For so long I’ve been told that it’s just me, it’s just who I am, it’s all to be expected because
and the ever present EDS
that it kind of seems unreal that there is actually a reason for the way I’ve been feeling, for all of 2016. When you’re told something so often, you actually start believing it. The fact that there was a reason for everything I’d been experiencing seemed more unreal than the fact that it is not normal to be completely exhausted, permanently tired, in pain, forgetful and confused, cold and covered in hives. Kids, work and laziness don’t cause those things. Ehlers Danlos Syndrome does cause some of those things. But I’ve had that all my life, and I know – I knew, I think? – what is normal for me and EDS, and what’s not. Just because you already have one chronic illness, it doesn’t mean you can’t have another. The slow and gradual onset of symptoms and the constant explaining-away has meant that there is such a gap between the before and the now, that life without an underactive thyroid feels like it never even existed at all.
So I stared at that one tiny white pill and I imagined myself lying there on the floor, shaking and sweating, tight bands of pain racing around my skull, as ‘they’ said ‘I told you so, it’s just because you’re you. You don’t need that thyroxine after all’.

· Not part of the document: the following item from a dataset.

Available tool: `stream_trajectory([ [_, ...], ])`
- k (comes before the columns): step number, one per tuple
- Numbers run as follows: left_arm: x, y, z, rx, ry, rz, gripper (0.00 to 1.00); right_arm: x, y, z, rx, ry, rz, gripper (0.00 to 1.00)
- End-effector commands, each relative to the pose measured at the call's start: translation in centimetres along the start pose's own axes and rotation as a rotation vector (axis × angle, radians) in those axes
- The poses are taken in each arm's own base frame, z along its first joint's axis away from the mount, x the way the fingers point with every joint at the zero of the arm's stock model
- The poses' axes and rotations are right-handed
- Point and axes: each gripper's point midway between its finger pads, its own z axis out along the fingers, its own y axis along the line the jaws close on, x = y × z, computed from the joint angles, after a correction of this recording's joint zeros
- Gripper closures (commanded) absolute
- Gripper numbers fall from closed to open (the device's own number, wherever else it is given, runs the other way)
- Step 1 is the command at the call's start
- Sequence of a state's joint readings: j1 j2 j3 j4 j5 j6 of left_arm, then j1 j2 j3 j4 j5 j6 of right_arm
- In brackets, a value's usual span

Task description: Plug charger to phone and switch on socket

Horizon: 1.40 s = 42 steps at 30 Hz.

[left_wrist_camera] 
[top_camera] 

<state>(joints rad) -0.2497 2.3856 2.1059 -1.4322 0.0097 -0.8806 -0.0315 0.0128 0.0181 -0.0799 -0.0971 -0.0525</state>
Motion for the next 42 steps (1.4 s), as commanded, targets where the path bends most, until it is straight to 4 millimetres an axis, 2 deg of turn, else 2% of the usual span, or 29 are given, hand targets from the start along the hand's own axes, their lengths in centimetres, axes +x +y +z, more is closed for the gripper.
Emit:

I stared at that tiny white pill, and imagined a life sentence of reliance on prescriptions and pharmacy visits, keeping me back to whatever ‘normal’ actually is.
It’s been so long, I don’t even remember what ‘normal’ feels like.
But in the end (after two days of staring) I took that tiny white pill and slipped it into my mouth. I admitted to myself that perhaps ‘they’ weren’t right all along, after all. (And then I sat and waited for the headaches, the sweating and the shakes to begin).
I took that tiny white pill, and I started the first day of the rest of my life.